Data is more skewed toward the left

In [5]:
plt.boxplot(df["mileage"], vert=False)
plt.xlabel("Mileage")
plt.title("Boxplot: Mileage");

after looking at boxplot we can say that their are outliers

In [6]:
low, high = df["mileage"].quantile([0.05,0.90])
mask_ma = df["mileage"].between(low,high)
df = df[mask_ma]

In [7]:
plt.boxplot(df["mileage"], vert=False)
plt.xlabel("Mileage")
plt.title("Boxplot: Mileage");

In [8]:
# Drop values with more than half missing values
df.isnull().sum()

There is no null value

In [9]:
# Drop columns with low- and high- cardinalty from categorical data
# Year of production is also categorical function
df["year"] = df["year"].astype("object")
df.select_dtypes("object").nunique()


In [10]:
df.drop(columns=["transmission","fuelType"],inplace=True)

In [11]:
# Drop columns with multi-colinearity
corr = df.select_dtypes("number").drop(columns="price").corr()  # droping price column 'coz its our target 
corr

We can get the idea of which columns has multi-colinearity after looking at table above, but it is always easy and effective to do this by visualisation.

In [12]:
# Heatmap
sns.heatmap(corr);

after looking this visualisation or above "corr" table we can say that their is no multicolinearity in our feature columns,

Done! It looks like we're going to use our six features to predict the price

In [13]:
df.head()

# Split Data

In [14]:
feature = ["model","year","mileage","mpg","engineSize"]
target = "price"

X = df[feature]
y = df[target]
# split data into training and testing set
X_train,X_test,y_train,y_test = train_test_split(X,y,shuffle=True, train_size=0.8)

# Build Model

## Baseline Model

In [15]:
y_mean = y_train.mean()
y_pred_baseline = [y_mean] * len(y_train)

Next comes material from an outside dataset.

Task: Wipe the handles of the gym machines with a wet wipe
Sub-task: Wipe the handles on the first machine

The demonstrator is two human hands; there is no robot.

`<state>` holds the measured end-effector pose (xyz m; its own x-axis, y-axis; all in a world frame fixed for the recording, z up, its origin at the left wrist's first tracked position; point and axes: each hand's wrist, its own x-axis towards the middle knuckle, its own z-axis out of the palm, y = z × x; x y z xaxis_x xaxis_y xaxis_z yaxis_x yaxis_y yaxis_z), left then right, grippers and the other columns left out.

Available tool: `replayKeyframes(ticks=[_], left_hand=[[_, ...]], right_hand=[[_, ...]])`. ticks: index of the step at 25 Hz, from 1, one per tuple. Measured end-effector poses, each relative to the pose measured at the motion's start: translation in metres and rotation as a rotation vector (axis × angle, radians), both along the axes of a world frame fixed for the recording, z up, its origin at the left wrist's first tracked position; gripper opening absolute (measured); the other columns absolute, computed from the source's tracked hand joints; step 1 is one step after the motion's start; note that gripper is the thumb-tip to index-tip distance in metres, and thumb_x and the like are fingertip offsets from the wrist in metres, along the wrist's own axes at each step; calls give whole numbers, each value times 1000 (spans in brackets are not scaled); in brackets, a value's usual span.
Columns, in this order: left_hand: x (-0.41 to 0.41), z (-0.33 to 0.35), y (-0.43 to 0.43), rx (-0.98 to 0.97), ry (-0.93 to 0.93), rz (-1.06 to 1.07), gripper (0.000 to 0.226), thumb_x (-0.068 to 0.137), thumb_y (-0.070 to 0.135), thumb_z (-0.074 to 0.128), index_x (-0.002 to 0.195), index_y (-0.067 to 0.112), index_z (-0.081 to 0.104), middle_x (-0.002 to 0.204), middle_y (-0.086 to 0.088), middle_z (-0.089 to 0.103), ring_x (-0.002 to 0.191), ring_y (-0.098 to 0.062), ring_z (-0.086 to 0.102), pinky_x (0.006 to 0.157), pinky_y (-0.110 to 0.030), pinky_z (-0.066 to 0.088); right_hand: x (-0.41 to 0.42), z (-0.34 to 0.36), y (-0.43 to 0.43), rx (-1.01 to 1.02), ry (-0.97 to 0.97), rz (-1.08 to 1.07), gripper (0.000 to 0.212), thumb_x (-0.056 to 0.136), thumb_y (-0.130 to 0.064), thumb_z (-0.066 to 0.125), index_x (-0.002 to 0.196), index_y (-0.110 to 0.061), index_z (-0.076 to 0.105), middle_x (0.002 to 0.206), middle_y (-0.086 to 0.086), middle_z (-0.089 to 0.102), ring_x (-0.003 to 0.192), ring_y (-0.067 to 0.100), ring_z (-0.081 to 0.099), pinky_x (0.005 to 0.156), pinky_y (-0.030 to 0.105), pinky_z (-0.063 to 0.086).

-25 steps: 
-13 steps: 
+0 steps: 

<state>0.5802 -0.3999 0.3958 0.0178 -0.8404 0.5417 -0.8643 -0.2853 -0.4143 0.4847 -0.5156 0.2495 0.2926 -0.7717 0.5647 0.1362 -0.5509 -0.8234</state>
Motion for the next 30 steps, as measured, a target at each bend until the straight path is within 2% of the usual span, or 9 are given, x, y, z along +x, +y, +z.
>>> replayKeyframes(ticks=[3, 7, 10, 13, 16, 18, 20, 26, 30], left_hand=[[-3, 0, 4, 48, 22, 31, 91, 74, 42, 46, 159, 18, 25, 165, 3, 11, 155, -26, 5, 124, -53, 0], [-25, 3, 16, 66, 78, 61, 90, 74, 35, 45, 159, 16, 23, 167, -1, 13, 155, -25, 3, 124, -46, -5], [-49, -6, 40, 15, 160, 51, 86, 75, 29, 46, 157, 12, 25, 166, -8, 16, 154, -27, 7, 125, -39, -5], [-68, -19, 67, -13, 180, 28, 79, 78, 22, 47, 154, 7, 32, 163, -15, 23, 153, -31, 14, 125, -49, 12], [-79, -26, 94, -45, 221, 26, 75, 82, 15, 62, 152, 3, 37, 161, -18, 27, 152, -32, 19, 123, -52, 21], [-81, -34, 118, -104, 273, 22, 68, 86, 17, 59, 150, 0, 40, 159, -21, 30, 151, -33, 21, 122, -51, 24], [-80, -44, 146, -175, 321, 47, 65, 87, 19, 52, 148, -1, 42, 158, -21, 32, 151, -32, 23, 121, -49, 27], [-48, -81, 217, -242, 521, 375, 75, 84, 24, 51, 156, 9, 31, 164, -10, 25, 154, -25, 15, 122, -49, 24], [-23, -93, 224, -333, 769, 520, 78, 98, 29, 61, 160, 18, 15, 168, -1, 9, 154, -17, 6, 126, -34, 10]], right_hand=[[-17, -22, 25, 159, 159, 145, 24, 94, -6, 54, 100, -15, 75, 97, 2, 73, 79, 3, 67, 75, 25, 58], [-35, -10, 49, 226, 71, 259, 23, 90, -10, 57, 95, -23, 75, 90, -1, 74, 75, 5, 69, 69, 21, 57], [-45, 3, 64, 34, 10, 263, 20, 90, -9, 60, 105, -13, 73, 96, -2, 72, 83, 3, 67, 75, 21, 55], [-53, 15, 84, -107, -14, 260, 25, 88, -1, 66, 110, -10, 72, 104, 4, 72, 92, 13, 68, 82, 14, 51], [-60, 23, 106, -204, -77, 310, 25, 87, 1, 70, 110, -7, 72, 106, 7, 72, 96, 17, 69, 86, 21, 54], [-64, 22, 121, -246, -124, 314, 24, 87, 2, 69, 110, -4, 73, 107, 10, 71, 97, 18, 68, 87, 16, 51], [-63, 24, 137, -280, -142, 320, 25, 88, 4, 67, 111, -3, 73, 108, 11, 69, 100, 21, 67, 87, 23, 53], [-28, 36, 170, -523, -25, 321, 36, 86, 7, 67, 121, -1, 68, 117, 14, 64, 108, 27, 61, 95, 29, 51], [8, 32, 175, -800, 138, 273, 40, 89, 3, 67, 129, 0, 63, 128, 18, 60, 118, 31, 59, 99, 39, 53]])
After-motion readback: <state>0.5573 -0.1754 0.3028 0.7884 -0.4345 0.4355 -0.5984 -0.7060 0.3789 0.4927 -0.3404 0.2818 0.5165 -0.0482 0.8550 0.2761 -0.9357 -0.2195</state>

print("Mean car price:", y_mean.round(2))
print("Mean Absolute Error for Baseline Model:",mean_absolute_error(y_train,y_pred_baseline).round(2))

Our trained model should perform better than this so we can say that our model's performance is good

## Iterate

In [16]:
# Pipeline
model = make_pipeline(
    OneHotEncoder(use_cat_names=True), # Encoding non numerical values
    SimpleImputer(),# Imput missing values
    Ridge() # Predictor of linear_model (part of linear regression)
)

# Fit
model.fit(X_train,y_train)

In [17]:
# Check
check_is_fitted(model["ridge"])

In [18]:
# Predict for training data
y_pred_train = model.predict(X_train)
y_pred_train = pd.Series(y_pred_train)  # Convert array of predicted value into Series

In [19]:
# Evaluate
print("Mean Absolute Error for training model:", mean_absolute_error(y_train,y_pred_train).round(2))

Mean Absolute Error for training model is very much less than that of baseline model, that mean our model's performance is good

# Test Model

Let's have a look at testing model, see if it generalize on test data

In [20]:
# Predict
y_pred_test = pd.Series(model.predict(X_test))
# Evaluate
print("Mean Absolute Error for Test Model:", mean_absolute_error(y_test,y_pred_test).round(2))

Mean Absolute Error for Test Model is very lower than that of baseline model and very similar of training model.